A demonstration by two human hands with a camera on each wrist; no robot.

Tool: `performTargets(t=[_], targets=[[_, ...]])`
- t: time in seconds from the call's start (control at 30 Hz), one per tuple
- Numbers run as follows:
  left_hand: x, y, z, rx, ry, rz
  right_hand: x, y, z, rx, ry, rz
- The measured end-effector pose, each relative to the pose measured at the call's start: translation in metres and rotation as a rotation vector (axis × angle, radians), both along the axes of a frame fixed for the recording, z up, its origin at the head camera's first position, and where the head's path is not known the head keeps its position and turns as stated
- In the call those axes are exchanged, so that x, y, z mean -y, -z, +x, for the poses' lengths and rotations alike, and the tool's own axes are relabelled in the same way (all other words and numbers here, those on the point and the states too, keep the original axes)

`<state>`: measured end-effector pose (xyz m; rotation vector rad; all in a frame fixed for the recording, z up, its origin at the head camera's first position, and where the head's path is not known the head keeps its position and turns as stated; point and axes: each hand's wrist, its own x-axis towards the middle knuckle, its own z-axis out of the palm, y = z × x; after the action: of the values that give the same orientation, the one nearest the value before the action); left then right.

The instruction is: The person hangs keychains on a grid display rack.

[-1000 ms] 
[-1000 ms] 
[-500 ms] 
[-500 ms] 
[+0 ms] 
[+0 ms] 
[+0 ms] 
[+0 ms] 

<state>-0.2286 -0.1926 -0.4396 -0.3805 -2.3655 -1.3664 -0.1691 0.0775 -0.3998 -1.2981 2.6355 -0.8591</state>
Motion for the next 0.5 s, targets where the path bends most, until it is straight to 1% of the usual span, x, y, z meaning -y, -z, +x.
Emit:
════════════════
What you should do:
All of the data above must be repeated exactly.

Exercise output:
A demonstration by two human hands with a camera on each wrist; no robot.

Tool: `performTargets(t=[_], targets=[[_, ...]])`
- t: time in seconds from the call's start (control at 30 Hz), one per tuple
- Numbers run as follows:
  left_hand: x, y, z, rx, ry, rz
  right_hand: x, y, z, rx, ry, rz
- The measured end-effector pose, each relative to the pose measured at the call's start: translation in metres and rotation as a rotation vector (axis × angle, radians), both along the axes of a frame fixed for the recording, z up, its origin at the head camera's first position, and where the head's path is not known the head keeps its position and turns as stated
- In the call those axes are exchanged, so that x, y, z mean -y, -z, +x, for the poses' lengths and rotations alike, and the tool's own axes are relabelled in the same way (all other words and numbers here, those on the point and the states too, keep the original axes)

`<state>`: measured end-effector pose (xyz m; rotation vector rad; all in a frame fixed for the recording, z up, its origin at the head camera's first position, and where the head's path is not known the head keeps its position and turns as stated; point and axes: each hand's wrist, its own x-axis towards the middle knuckle, its own z-axis out of the palm, y = z × x; after the action: of the values that give the same orientation, the one nearest the value before the action); left then right.

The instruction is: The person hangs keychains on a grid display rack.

[-1000 ms] 
[-1000 ms] 
[-500 ms] 
[-500 ms] 
[+0 ms] 
[+0 ms] 
[+0 ms] 
[+0 ms] 

<state>-0.2286 -0.1926 -0.4396 -0.3805 -2.3655 -1.3664 -0.1691 0.0775 -0.3998 -1.2981 2.6355 -0.8591</state>
Motion for the next 0.5 s, targets where the path bends most, until it is straight to 1% of the usual span, x, y, z meaning -y, -z, +x.
Emit:

No more output is expected here.